**What the exercise asks**
Return only these lines, exactly: the one containing "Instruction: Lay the" and every line after it in the listing.
==========
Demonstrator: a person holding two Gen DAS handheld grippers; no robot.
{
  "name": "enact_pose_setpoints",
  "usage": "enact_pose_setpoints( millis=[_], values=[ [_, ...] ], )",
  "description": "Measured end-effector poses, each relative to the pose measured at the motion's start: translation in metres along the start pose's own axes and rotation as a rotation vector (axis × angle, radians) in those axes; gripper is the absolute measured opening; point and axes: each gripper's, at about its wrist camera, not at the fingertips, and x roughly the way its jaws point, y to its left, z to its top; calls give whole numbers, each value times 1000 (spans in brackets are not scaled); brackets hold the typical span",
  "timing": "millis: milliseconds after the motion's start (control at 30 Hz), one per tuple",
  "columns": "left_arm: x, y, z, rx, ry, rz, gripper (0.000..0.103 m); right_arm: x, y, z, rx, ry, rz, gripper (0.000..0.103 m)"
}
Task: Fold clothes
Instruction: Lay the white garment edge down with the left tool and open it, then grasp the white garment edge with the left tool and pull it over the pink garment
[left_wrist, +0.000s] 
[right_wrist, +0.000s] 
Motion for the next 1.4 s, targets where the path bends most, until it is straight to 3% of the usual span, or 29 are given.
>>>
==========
**Exercise solution**
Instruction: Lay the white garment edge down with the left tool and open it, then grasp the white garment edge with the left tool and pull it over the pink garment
[left_wrist, +0.000s] 
[right_wrist, +0.000s] 
Motion for the next 1.4 s, targets where the path bends most, until it is straight to 3% of the usual span, or 29 are given.
>>>

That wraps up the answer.